▶ [What you should do]: Among the lines below, which ones contain the word "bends"? Copy every such line.

**** Extracted records ****

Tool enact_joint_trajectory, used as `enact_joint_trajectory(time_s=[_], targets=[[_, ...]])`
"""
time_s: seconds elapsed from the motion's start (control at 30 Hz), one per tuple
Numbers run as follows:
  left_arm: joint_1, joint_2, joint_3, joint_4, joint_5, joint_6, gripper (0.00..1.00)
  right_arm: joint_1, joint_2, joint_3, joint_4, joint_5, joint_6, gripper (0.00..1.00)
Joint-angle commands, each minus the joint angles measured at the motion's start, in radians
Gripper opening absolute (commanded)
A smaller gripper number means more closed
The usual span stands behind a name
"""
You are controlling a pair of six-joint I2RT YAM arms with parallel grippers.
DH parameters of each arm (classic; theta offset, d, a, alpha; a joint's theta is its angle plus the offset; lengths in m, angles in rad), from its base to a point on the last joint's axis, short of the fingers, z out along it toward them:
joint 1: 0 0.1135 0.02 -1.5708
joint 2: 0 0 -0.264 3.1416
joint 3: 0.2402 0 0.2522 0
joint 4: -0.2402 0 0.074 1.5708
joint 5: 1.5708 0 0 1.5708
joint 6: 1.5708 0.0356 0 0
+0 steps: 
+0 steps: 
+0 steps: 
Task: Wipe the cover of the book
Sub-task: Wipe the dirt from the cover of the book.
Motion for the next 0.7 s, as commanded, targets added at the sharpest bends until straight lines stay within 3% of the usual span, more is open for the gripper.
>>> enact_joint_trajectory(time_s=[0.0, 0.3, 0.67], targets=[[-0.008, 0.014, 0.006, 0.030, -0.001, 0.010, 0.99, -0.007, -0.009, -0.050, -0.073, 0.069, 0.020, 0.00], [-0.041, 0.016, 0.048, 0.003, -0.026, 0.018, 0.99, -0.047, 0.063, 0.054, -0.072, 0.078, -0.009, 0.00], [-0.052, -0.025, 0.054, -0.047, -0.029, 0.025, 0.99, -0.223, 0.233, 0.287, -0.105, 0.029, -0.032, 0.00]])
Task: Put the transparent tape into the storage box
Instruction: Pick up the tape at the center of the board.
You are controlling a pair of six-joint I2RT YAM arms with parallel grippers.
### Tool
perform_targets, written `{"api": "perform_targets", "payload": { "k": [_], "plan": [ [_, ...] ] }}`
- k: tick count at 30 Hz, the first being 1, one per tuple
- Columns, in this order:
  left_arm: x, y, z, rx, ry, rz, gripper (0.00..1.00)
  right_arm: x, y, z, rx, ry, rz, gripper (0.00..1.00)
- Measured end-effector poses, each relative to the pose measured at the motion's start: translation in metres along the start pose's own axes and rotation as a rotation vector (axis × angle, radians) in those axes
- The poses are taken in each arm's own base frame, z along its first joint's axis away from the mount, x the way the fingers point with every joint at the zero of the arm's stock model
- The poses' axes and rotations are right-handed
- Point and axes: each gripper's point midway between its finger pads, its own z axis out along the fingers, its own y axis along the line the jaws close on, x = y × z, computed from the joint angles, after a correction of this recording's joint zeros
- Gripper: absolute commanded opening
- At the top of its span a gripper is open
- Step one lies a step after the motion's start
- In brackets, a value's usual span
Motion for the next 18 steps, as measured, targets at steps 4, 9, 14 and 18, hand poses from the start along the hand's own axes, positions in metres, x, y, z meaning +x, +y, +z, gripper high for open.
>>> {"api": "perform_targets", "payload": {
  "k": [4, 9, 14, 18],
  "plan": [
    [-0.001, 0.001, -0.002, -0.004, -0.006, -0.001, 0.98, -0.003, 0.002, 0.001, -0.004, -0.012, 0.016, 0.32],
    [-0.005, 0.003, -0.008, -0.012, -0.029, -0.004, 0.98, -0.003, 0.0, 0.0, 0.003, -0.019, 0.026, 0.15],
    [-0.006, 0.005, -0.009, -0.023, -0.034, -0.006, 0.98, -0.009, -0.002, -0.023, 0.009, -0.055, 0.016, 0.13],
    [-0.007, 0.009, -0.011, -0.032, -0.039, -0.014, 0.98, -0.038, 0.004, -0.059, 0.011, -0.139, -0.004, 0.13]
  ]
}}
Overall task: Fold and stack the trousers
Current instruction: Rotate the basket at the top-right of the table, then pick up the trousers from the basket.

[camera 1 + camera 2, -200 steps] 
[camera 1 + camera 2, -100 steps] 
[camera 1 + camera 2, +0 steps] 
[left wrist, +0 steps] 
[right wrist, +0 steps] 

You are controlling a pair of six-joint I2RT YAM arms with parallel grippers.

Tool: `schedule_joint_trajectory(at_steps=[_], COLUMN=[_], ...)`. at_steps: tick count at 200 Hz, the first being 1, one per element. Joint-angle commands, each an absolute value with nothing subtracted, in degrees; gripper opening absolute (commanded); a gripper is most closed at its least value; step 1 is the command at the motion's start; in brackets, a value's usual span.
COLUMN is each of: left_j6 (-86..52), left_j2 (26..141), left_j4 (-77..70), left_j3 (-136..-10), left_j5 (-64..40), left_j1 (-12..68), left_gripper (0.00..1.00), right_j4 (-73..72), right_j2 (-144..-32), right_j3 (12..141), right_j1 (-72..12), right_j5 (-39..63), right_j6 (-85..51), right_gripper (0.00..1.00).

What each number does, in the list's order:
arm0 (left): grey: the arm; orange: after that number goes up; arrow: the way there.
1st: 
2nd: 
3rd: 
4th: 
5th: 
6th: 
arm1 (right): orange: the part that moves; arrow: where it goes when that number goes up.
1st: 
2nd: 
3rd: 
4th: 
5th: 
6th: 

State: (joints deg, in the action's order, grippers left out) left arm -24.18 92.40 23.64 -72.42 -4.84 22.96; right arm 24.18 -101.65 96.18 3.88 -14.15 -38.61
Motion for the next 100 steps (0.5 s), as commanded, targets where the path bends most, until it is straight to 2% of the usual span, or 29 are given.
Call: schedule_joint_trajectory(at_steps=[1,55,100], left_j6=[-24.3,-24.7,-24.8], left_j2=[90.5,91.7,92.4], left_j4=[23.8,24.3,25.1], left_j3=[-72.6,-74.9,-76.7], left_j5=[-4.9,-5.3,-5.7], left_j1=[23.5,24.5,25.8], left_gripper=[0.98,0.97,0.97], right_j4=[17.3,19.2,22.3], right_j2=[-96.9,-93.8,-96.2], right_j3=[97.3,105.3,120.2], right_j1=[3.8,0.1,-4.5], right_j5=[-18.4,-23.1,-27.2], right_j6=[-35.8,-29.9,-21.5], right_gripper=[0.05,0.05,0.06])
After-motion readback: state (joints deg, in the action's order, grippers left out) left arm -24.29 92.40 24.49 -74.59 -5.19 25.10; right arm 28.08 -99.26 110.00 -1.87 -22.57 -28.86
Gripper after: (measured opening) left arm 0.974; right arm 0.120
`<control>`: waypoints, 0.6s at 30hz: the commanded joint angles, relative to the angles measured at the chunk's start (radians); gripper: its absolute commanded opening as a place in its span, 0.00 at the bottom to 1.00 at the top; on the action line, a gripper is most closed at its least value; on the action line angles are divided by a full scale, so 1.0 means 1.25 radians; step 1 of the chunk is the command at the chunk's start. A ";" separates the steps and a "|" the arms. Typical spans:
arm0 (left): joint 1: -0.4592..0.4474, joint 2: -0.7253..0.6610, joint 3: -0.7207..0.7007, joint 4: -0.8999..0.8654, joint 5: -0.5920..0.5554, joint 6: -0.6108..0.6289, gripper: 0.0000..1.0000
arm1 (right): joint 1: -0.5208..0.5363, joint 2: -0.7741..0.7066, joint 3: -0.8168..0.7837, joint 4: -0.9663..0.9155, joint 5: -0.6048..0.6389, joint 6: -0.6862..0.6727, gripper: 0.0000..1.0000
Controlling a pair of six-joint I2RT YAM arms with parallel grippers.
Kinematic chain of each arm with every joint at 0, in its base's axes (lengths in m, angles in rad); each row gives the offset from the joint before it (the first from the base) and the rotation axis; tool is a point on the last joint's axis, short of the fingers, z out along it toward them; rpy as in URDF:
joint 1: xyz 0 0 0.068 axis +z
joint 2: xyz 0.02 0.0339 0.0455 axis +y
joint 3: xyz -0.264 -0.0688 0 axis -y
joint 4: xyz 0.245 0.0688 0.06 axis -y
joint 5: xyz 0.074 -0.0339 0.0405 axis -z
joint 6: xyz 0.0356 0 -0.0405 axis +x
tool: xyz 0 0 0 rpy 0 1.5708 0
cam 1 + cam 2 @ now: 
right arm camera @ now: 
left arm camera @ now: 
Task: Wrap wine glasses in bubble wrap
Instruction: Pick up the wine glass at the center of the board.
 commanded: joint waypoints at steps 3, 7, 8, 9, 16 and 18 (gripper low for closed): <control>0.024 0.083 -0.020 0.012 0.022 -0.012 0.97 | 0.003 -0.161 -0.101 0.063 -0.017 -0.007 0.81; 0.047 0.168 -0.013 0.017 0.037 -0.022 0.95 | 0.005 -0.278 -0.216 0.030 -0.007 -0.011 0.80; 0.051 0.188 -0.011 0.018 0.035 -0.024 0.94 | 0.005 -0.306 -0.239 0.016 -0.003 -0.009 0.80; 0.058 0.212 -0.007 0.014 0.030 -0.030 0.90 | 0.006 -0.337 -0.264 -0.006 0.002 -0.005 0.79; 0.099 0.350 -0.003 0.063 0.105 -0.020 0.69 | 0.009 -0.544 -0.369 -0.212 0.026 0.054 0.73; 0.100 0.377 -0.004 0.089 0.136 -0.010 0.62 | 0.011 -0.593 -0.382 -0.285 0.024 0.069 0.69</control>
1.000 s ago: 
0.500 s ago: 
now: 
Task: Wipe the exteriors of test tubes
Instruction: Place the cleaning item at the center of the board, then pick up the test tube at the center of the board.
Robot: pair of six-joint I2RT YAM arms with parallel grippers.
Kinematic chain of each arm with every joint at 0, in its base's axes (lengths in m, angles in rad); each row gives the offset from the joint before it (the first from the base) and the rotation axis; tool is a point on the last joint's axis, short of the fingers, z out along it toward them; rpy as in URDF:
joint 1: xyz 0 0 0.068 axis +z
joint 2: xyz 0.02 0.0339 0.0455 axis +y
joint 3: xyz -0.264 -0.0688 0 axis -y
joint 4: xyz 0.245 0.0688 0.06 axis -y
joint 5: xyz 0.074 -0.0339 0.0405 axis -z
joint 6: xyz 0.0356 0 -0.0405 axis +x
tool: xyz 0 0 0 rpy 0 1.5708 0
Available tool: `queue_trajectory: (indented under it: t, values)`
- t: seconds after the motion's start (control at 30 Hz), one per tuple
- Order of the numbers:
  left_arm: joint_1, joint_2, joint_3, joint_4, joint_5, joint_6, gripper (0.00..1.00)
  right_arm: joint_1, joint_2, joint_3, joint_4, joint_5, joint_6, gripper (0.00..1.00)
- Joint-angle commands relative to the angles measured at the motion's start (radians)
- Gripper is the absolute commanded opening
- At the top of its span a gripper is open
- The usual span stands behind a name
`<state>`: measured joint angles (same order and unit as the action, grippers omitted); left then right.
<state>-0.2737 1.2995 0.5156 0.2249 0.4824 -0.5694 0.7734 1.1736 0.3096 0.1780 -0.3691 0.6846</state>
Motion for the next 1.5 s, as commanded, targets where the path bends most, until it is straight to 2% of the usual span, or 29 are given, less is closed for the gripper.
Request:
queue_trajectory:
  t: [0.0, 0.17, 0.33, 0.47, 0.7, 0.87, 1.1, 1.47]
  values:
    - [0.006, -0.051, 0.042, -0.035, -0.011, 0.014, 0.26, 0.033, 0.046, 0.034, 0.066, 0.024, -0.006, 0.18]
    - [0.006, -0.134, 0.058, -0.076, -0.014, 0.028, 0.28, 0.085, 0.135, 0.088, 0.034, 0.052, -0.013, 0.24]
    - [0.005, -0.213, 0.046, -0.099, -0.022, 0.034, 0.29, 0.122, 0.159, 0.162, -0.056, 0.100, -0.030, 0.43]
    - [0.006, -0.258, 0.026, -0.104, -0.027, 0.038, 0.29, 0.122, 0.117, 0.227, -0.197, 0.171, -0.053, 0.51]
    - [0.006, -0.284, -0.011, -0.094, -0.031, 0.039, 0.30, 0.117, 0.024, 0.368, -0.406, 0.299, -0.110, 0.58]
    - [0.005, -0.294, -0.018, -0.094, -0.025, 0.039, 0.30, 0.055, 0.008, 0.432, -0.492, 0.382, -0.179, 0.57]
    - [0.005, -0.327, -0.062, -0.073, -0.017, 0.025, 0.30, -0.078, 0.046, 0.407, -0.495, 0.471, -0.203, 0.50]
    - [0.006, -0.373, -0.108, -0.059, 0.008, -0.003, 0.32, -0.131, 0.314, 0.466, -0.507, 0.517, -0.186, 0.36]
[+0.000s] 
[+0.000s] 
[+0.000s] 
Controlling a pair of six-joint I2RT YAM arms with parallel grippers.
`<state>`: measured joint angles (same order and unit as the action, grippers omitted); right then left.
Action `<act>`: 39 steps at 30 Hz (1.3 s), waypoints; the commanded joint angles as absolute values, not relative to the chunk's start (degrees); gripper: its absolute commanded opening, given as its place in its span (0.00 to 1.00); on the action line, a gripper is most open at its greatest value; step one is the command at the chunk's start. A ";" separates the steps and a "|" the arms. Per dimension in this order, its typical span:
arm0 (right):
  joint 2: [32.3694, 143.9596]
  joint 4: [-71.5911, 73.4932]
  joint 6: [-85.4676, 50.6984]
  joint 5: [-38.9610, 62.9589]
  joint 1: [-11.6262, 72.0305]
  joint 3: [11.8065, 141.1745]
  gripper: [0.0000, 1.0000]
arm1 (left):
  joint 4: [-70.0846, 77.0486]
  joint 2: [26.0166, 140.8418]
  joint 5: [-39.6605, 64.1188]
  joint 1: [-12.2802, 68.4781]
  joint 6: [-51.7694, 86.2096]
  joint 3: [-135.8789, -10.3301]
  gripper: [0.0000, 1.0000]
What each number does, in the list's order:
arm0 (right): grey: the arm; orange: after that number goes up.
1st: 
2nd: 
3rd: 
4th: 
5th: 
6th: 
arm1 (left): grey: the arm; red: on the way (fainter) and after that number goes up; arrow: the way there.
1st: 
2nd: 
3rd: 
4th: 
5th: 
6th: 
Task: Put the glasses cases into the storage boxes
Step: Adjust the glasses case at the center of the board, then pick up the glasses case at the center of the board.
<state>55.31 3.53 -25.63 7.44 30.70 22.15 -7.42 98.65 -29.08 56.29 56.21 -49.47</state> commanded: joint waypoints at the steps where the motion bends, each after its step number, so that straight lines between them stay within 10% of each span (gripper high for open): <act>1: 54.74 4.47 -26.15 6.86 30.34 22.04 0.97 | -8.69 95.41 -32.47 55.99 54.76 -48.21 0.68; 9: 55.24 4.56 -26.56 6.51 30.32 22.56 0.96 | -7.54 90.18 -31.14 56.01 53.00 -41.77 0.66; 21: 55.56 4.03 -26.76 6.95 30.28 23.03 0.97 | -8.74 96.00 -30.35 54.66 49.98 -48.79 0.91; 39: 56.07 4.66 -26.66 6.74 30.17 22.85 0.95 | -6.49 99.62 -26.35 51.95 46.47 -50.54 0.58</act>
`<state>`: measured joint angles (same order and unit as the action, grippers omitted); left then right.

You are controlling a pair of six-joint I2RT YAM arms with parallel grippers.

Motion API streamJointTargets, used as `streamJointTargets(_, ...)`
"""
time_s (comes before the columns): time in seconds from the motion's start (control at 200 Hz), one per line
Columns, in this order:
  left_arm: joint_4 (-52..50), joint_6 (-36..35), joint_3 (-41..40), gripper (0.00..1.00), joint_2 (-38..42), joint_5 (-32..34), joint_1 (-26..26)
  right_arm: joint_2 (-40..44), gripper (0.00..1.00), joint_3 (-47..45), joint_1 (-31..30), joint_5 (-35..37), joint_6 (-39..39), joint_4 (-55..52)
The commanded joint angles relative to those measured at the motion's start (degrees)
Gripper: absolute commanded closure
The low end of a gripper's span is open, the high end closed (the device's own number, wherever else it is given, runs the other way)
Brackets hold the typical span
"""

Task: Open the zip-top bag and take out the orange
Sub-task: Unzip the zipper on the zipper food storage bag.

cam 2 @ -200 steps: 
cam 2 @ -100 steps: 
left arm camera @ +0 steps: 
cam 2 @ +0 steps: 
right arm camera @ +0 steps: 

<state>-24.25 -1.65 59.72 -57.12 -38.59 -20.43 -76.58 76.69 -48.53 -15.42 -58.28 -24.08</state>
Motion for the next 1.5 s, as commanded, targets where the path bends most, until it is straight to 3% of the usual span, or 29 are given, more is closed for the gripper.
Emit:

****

▶ [Answer for this exercise]:
Motion for the next 0.7 s, as commanded, targets added at the sharpest bends until straight lines stay within 3% of the usual span, more is open for the gripper.
Motion for the next 100 steps (0.5 s), as commanded, targets where the path bends most, until it is straight to 2% of the usual span, or 29 are given.
Motion for the next 1.5 s, as commanded, targets where the path bends most, until it is straight to 2% of the usual span, or 29 are given, less is closed for the gripper.
<state>55.31 3.53 -25.63 7.44 30.70 22.15 -7.42 98.65 -29.08 56.29 56.21 -49.47</state> commanded: joint waypoints at the steps where the motion bends, each after its step number, so that straight lines between them stay within 10% of each span (gripper high for open): <act>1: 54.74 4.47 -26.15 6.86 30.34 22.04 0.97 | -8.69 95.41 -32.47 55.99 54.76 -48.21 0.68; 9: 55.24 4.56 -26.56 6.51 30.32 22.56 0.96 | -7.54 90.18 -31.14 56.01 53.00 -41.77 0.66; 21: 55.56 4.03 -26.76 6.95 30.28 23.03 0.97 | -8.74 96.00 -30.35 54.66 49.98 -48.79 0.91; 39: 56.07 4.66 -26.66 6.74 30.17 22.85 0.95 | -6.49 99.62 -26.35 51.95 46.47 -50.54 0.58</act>
Motion for the next 1.5 s, as commanded, targets where the path bends most, until it is straight to 3% of the usual span, or 29 are given, more is closed for the gripper.

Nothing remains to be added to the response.